***** PROVIDED RECORDS *****

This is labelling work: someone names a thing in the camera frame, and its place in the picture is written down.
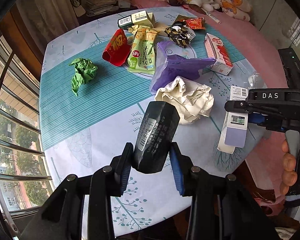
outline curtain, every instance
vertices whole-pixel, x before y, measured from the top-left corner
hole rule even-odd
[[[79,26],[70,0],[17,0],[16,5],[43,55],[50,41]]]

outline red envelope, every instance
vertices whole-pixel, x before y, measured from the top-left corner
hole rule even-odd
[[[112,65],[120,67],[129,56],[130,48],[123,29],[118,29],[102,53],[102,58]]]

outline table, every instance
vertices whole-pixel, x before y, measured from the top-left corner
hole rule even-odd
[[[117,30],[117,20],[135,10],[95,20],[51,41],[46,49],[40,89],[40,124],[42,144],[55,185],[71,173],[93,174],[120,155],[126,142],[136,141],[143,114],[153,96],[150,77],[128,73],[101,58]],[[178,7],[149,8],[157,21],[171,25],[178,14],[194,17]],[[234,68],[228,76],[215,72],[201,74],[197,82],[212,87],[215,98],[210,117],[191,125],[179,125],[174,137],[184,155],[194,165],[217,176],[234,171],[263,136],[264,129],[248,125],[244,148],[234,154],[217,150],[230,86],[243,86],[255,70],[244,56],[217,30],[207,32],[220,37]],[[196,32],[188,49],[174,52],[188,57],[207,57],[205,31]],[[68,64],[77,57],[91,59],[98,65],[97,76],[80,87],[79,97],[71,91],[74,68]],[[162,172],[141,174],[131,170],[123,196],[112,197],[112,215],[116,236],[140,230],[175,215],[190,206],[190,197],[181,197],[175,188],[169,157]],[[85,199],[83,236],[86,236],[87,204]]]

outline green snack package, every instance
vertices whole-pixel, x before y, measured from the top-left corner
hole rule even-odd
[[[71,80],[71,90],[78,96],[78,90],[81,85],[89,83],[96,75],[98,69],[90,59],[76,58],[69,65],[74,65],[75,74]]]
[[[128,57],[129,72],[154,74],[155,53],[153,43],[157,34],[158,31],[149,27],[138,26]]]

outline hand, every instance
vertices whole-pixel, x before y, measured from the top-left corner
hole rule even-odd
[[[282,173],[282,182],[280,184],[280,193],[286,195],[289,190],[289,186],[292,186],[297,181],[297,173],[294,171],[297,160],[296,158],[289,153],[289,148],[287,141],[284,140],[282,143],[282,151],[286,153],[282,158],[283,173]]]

*****

TASK TO CARRY OUT>
Repeat every entry exactly. Do not include the pictures.

ANSWER BOX>
This is labelling work: someone names a thing in the camera frame, and its place in the picture is written down.
outline curtain, every instance
vertices whole-pixel, x before y, measured from the top-left corner
hole rule even-odd
[[[79,26],[70,0],[17,0],[16,5],[43,55],[50,41]]]

outline red envelope, every instance
vertices whole-pixel, x before y, measured from the top-left corner
hole rule even-odd
[[[112,65],[120,67],[129,56],[130,48],[123,29],[118,29],[102,53],[102,58]]]

outline table, every instance
vertices whole-pixel, x before y, measured from the top-left corner
hole rule even-odd
[[[117,30],[117,20],[135,10],[95,20],[51,41],[46,49],[40,89],[40,124],[42,144],[55,185],[71,173],[93,174],[120,155],[126,142],[136,141],[143,114],[153,96],[150,77],[128,73],[101,58]],[[178,7],[149,8],[157,21],[171,25],[178,14],[194,17]],[[234,68],[228,76],[215,72],[201,74],[197,82],[212,87],[215,98],[210,117],[191,125],[179,125],[174,137],[184,155],[194,165],[217,176],[234,171],[263,136],[264,129],[248,125],[244,148],[234,154],[217,150],[230,86],[243,86],[255,70],[244,56],[217,30],[207,32],[220,37]],[[196,32],[188,49],[174,52],[188,57],[207,57],[205,31]],[[68,64],[77,57],[91,59],[98,65],[97,76],[80,87],[79,97],[71,91],[74,68]],[[162,172],[141,174],[131,170],[123,196],[112,197],[112,215],[116,236],[140,230],[175,215],[190,206],[190,197],[181,197],[175,188],[169,157]],[[85,199],[83,236],[86,236],[87,204]]]

outline green snack package, every instance
vertices whole-pixel, x before y, measured from the top-left corner
hole rule even-odd
[[[71,80],[71,90],[78,96],[78,90],[81,85],[89,83],[96,75],[98,69],[90,59],[76,58],[69,65],[74,65],[75,74]]]
[[[128,57],[129,72],[154,74],[155,53],[153,43],[157,34],[158,31],[149,27],[138,26]]]

outline hand, every instance
vertices whole-pixel, x before y, measured from the top-left corner
hole rule even-odd
[[[282,173],[282,182],[280,184],[280,193],[286,195],[289,190],[289,186],[292,186],[297,181],[297,173],[294,171],[297,160],[296,158],[289,153],[289,148],[287,141],[284,140],[282,143],[282,151],[286,153],[282,158],[283,173]]]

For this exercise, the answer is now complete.